Description of the task
What is needed is an exact copy of all the records, written out in full.

-- Record excerpts follows --

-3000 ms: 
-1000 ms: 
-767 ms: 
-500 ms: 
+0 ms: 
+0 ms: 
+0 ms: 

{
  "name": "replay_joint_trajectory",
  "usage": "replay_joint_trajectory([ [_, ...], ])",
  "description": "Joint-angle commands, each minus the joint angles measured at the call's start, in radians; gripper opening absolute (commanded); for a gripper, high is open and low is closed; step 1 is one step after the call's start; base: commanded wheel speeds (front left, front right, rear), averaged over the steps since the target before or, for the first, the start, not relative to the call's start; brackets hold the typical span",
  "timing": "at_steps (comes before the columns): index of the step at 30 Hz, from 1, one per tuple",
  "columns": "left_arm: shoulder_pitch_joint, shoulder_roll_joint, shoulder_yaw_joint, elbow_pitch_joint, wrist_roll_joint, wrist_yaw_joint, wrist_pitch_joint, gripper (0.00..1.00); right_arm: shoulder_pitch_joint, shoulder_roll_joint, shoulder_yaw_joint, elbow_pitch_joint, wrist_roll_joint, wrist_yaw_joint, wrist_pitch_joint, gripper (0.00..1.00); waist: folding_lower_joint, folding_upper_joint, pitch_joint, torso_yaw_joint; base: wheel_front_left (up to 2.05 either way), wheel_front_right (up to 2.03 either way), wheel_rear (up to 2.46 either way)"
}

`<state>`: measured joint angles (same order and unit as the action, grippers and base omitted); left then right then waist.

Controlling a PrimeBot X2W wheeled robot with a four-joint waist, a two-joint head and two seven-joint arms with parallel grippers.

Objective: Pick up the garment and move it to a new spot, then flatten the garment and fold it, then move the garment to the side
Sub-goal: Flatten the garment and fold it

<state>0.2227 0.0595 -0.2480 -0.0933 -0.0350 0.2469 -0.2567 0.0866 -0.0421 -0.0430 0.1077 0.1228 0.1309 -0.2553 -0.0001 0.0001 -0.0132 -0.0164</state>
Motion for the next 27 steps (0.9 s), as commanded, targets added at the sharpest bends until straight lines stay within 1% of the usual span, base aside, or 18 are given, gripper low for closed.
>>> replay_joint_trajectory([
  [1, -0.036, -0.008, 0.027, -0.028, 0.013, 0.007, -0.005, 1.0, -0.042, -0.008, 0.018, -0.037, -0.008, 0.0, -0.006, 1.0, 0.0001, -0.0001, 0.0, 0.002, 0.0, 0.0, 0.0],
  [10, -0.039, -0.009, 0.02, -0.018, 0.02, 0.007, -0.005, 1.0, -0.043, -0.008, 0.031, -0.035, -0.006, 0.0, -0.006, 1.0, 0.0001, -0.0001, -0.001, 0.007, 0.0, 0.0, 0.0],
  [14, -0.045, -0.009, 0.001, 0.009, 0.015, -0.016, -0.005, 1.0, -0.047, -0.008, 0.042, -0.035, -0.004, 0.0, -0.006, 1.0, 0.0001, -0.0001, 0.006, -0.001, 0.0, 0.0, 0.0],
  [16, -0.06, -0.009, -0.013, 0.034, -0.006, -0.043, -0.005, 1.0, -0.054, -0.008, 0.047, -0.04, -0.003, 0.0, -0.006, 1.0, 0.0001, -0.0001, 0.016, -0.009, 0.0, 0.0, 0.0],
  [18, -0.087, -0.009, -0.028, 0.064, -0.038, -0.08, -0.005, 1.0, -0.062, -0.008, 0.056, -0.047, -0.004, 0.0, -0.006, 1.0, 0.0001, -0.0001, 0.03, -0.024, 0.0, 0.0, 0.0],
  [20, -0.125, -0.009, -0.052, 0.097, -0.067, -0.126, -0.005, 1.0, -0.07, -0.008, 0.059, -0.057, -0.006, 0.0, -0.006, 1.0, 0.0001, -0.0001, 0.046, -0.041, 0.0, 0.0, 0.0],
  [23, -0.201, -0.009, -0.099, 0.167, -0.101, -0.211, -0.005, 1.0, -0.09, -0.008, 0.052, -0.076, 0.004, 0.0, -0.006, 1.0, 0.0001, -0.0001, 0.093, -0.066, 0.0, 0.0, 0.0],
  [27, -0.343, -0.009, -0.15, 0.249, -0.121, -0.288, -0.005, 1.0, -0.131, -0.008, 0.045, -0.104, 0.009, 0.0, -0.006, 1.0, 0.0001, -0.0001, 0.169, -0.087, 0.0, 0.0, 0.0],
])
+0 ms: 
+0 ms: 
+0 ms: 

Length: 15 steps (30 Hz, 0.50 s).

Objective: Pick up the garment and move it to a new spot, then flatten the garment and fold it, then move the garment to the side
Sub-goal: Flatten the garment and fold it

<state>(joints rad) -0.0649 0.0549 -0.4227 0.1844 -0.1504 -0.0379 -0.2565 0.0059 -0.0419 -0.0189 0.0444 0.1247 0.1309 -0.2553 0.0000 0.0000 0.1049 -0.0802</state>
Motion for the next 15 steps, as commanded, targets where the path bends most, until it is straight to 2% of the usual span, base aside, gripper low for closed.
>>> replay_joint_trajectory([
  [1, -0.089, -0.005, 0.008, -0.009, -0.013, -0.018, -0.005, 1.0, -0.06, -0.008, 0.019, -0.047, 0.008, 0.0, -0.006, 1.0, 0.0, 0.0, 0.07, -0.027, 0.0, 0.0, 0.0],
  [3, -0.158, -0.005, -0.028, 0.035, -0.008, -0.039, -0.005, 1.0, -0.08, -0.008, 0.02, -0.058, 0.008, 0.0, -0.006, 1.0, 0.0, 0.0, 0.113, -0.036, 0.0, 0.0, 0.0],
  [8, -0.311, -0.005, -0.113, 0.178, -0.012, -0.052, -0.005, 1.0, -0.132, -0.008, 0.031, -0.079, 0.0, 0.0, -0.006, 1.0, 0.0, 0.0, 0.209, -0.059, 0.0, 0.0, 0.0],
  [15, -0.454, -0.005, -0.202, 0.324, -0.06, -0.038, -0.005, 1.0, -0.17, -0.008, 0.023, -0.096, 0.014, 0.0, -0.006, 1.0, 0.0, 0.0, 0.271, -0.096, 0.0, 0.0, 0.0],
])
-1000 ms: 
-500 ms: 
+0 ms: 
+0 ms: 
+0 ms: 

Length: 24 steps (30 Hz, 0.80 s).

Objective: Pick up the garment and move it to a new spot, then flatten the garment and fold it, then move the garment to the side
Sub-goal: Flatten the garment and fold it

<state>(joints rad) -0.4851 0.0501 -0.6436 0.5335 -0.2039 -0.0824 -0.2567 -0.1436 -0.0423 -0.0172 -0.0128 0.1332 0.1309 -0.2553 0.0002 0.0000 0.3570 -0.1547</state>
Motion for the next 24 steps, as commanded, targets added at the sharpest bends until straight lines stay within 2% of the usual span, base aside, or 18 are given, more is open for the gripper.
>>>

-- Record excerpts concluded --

Completed task
-3000 ms: 
-1000 ms: 
-767 ms: 
-500 ms: 
+0 ms: 
+0 ms: 
+0 ms: 

{
  "name": "replay_joint_trajectory",
  "usage": "replay_joint_trajectory([ [_, ...], ])",
  "description": "Joint-angle commands, each minus the joint angles measured at the call's start, in radians; gripper opening absolute (commanded); for a gripper, high is open and low is closed; step 1 is one step after the call's start; base: commanded wheel speeds (front left, front right, rear), averaged over the steps since the target before or, for the first, the start, not relative to the call's start; brackets hold the typical span",
  "timing": "at_steps (comes before the columns): index of the step at 30 Hz, from 1, one per tuple",
  "columns": "left_arm: shoulder_pitch_joint, shoulder_roll_joint, shoulder_yaw_joint, elbow_pitch_joint, wrist_roll_joint, wrist_yaw_joint, wrist_pitch_joint, gripper (0.00..1.00); right_arm: shoulder_pitch_joint, shoulder_roll_joint, shoulder_yaw_joint, elbow_pitch_joint, wrist_roll_joint, wrist_yaw_joint, wrist_pitch_joint, gripper (0.00..1.00); waist: folding_lower_joint, folding_upper_joint, pitch_joint, torso_yaw_joint; base: wheel_front_left (up to 2.05 either way), wheel_front_right (up to 2.03 either way), wheel_rear (up to 2.46 either way)"
}

`<state>`: measured joint angles (same order and unit as the action, grippers and base omitted); left then right then waist.

Controlling a PrimeBot X2W wheeled robot with a four-joint waist, a two-joint head and two seven-joint arms with parallel grippers.

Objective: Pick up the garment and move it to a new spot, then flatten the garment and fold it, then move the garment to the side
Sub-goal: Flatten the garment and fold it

<state>0.2227 0.0595 -0.2480 -0.0933 -0.0350 0.2469 -0.2567 0.0866 -0.0421 -0.0430 0.1077 0.1228 0.1309 -0.2553 -0.0001 0.0001 -0.0132 -0.0164</state>
Motion for the next 27 steps (0.9 s), as commanded, targets added at the sharpest bends until straight lines stay within 1% of the usual span, base aside, or 18 are given, gripper low for closed.
>>> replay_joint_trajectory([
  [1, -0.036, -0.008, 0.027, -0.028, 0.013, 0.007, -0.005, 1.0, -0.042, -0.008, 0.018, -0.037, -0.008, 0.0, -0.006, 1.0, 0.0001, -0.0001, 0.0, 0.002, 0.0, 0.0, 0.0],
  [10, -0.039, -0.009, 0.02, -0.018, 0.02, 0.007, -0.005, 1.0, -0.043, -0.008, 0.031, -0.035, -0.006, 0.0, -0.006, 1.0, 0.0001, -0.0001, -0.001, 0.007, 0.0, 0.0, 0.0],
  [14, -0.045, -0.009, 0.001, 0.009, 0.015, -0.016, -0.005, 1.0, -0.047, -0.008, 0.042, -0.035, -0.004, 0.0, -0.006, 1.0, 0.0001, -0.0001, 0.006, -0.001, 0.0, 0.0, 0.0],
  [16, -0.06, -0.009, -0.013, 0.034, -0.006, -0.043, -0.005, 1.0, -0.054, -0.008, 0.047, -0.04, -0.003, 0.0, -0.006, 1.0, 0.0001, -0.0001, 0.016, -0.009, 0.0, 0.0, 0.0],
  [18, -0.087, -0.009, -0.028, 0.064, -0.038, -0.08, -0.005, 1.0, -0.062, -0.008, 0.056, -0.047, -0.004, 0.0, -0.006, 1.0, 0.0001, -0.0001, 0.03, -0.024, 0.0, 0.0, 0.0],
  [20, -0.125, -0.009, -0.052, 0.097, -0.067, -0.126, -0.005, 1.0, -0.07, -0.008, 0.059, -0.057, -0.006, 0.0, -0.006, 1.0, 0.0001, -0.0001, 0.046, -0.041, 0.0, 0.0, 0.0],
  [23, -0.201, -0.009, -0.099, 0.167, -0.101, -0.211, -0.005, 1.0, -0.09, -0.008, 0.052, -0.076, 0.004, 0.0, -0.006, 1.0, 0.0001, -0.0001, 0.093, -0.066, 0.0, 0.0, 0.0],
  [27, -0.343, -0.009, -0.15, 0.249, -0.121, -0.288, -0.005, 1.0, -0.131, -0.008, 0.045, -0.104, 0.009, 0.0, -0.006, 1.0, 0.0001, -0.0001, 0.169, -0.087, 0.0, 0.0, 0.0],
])
+0 ms: 
+0 ms: 
+0 ms: 

Length: 15 steps (30 Hz, 0.50 s).

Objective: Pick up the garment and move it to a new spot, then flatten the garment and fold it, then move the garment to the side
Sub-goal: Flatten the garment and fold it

<state>(joints rad) -0.0649 0.0549 -0.4227 0.1844 -0.1504 -0.0379 -0.2565 0.0059 -0.0419 -0.0189 0.0444 0.1247 0.1309 -0.2553 0.0000 0.0000 0.1049 -0.0802</state>
Motion for the next 15 steps, as commanded, targets where the path bends most, until it is straight to 2% of the usual span, base aside, gripper low for closed.
>>> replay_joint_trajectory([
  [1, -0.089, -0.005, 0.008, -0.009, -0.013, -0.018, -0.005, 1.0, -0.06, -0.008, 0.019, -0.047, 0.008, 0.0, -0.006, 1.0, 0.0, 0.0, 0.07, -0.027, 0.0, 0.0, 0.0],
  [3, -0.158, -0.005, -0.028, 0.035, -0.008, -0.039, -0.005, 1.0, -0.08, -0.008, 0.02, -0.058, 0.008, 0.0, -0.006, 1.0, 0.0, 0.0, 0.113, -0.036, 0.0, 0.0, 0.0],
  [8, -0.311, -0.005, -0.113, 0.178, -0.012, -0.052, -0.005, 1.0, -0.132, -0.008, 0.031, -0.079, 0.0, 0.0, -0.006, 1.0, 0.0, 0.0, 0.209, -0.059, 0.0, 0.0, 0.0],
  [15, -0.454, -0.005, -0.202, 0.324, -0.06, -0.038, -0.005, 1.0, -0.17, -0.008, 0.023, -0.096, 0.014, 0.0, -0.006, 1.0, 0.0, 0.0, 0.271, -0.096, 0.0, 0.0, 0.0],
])
-1000 ms: 
-500 ms: 
+0 ms: 
+0 ms: 
+0 ms: 

Length: 24 steps (30 Hz, 0.80 s).

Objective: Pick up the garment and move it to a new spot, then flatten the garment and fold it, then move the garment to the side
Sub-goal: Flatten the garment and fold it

<state>(joints rad) -0.4851 0.0501 -0.6436 0.5335 -0.2039 -0.0824 -0.2567 -0.1436 -0.0423 -0.0172 -0.0128 0.1332 0.1309 -0.2553 0.0002 0.0000 0.3570 -0.1547</state>
Motion for the next 24 steps, as commanded, targets added at the sharpest bends until straight lines stay within 2% of the usual span, base aside, or 18 are given, more is open for the gripper.
>>>

With that, the answer is done.